What are the different types of Asset Classes?


Below is a quick – study chart to help you understand Asset Classes. Each one contributes differently to your portfolio. Each one has a different level of risk and return and will behave differently over time.

ASSET CLASS EXAMPLE RETURN RISK LEVEL
Equities Stocks Adds Growth Higher
Fixed Income Bonds Adds income and stability Lower
Cash Equivalents or Cash Cash
Money Market
Current interest rate No risk
High credit quality

How asset classes are selected


There is no simple formula that can find the right asset allocation for every individual. However, the consensus among most financial professionals is that asset allocation is one of most important decisions that investors make. In other words, your selection of individual securities is secondary to the way you allocate your investment in stocks, bonds, and cash and equivalents, which will be the principal determinants of your investment results.

THE YOUNGER YOU ARE

Rule of thumb: ‘The more time you have until retirement, the more risk you can tolerate.’

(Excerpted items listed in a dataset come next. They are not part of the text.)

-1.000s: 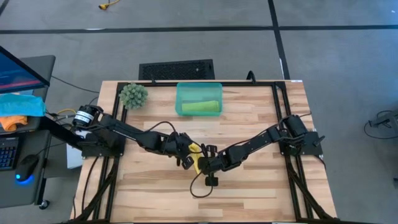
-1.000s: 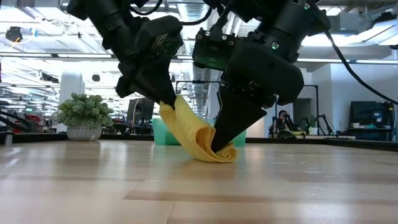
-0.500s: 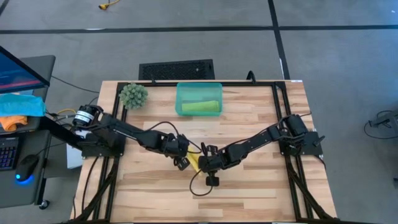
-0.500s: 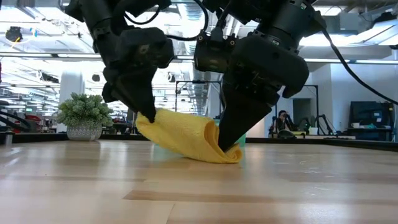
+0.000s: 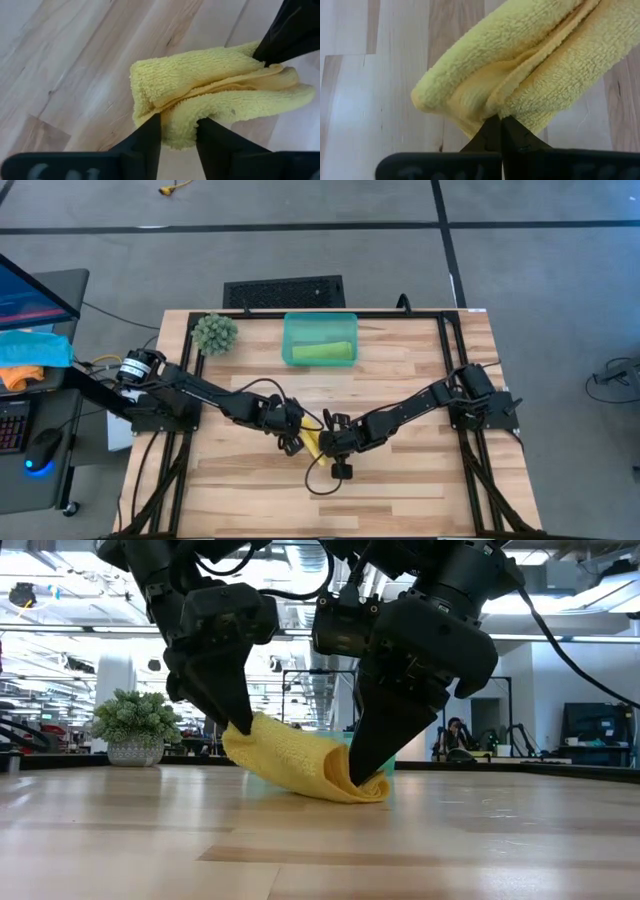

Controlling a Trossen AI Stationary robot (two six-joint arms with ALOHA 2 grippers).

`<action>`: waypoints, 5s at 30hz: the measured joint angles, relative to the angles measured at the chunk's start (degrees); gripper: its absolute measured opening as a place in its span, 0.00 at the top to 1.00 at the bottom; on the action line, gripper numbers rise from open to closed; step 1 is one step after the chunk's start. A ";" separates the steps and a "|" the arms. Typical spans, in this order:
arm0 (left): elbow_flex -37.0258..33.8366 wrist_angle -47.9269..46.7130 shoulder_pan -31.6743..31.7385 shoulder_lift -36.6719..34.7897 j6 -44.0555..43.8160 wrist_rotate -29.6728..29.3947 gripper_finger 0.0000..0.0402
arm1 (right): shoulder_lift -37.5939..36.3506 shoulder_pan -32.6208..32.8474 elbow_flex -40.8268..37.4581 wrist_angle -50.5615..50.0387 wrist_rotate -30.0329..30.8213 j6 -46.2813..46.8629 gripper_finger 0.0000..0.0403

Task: Roll microfiber towels into tight, uniform cylinder then place into a basket
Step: Roll the yellow microfiber cloth

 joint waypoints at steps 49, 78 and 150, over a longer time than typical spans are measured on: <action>0.63 13.27 -15.43 12.90 7.56 -7.00 0.68 | 0.07 -1.01 -0.07 -1.34 -3.03 1.14 0.99; 1.56 22.67 -12.98 13.46 15.90 -20.14 0.68 | 0.07 -1.51 -0.09 -1.27 -4.28 3.13 0.99; 4.59 17.15 -13.10 16.04 7.08 -23.22 0.68 | 0.04 -1.49 -0.09 -2.50 -5.88 6.56 0.99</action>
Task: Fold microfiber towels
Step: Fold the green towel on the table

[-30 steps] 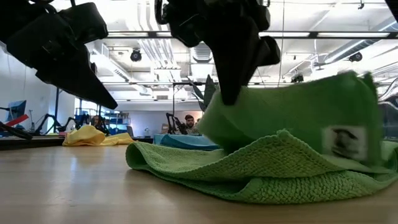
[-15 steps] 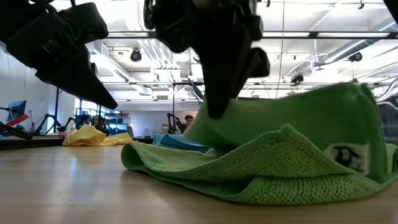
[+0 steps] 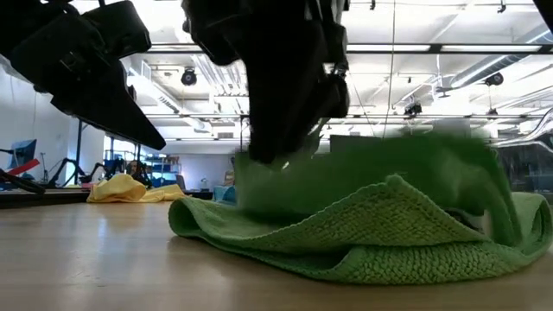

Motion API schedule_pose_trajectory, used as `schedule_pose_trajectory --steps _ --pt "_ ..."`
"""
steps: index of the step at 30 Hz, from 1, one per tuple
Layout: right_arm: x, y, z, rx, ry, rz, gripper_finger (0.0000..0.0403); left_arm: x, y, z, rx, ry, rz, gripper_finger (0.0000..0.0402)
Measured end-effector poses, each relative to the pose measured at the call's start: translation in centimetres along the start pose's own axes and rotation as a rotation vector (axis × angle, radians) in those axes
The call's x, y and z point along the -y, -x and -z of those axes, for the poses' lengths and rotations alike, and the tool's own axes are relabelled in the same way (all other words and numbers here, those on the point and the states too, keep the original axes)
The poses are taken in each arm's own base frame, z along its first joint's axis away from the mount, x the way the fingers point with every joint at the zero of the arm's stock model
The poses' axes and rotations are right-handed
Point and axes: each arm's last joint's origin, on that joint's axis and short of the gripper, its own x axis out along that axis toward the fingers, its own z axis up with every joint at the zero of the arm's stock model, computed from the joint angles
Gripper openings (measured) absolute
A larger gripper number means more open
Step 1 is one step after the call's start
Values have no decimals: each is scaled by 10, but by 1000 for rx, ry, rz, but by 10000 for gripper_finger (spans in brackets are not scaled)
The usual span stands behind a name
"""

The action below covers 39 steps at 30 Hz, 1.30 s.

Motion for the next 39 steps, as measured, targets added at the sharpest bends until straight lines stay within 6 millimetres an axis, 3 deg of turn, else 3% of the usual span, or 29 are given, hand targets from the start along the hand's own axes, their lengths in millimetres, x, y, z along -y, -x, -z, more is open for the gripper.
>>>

Tolerating risk means being able to invest comfortably in aggressive investments—those that tend to rise and fall dramatically in value but that have the greatest potential for gains over the long term.

Aggressive Asset Classes:
  • *Small-cap stocks
  • International stocks in emerging markets

See Example: Aggressive Asset Allocation chart
* The term ‘cap’ refers to the size or market capitalization of the company. Smaller companies have smaller market values.

THE OLDER YOU ARE…

Rule of thumb: ‘The closer you are to retirement, the less risk you can tolerate.’

This type of investor should favor more moderate or conservative asset classes. Older participants should favor more moderate or conservative investments, such as bonds, CDs, and money market funds.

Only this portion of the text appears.